Objective To explore the efficacy and safety of Sacituzumab govitecan on patients with advanced HER2-negative breast cancer.

Methods We classified and analyzed the relevant phase Ⅱ or Ⅲ clinical trials published by May 2021, and used the Stata 12.0 software package for analyzing efficacy and toxicity of Sacituzumab govitecan on the patients with advanced HER2-negative breast cancer.

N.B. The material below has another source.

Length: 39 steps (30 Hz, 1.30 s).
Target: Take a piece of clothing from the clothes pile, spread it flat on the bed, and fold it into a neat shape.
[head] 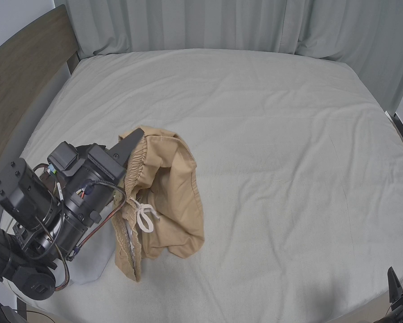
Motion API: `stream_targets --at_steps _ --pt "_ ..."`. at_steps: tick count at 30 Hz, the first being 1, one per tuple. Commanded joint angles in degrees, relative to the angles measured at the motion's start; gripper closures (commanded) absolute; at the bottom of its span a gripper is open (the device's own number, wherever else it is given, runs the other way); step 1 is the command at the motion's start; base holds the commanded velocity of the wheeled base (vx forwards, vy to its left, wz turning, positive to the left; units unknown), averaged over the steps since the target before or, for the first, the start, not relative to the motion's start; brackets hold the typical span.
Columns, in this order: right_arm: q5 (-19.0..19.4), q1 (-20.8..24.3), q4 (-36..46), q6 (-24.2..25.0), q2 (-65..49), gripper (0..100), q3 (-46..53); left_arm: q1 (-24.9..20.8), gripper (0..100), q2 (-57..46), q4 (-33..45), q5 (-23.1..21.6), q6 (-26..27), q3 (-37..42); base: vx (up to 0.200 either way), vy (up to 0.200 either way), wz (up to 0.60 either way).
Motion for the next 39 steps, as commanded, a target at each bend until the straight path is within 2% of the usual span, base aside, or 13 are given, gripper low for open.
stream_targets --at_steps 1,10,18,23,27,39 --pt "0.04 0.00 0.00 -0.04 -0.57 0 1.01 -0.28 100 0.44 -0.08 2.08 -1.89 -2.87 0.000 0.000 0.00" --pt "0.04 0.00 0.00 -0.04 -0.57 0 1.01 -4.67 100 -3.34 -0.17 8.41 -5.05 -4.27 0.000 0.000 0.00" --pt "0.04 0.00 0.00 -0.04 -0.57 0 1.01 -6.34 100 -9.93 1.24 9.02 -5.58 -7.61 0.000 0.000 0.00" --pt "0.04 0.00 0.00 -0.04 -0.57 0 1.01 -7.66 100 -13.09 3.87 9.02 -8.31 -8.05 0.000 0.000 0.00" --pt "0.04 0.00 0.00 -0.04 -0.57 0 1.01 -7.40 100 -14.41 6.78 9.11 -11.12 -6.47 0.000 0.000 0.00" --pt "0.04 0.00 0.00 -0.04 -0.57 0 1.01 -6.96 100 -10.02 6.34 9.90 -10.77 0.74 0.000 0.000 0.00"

Results Three studies involving 420 patients with advanced HER2-negative breast cancer were included. Among them, one randomized controlled trial (RCT) study and two cohort studies were conducted. Meta-analysis results showed that total objective response rate of breast cancer to Sacituzumab govitecan was 34%(95%CI: 29.4%-38.6%), and the clinical benefit rate was 45.0%(95%CI: 40.2%-49.8%), the median progression-free survival was 5.59 months (95%CI: 4.95-6.31), the median overall survival was 12.59 months (95%CI: 11.58-13.68), and the median duration of response was 7.40 months(95%CI: 6.23-8.77). The most common serious adverse reactions were neutropenia, anemia, leukopenia, diarrhea, nausea, vomiting, etc. The serious neutropenia, anemia, leukopenia and severe diarrhea should be vigilant.

Conclusion Sacituzumab govitecan can bring significant survival benefits to patients with advanced HER2-negative breast cancer, and severe adverse reactions should be vigilant during use procedure.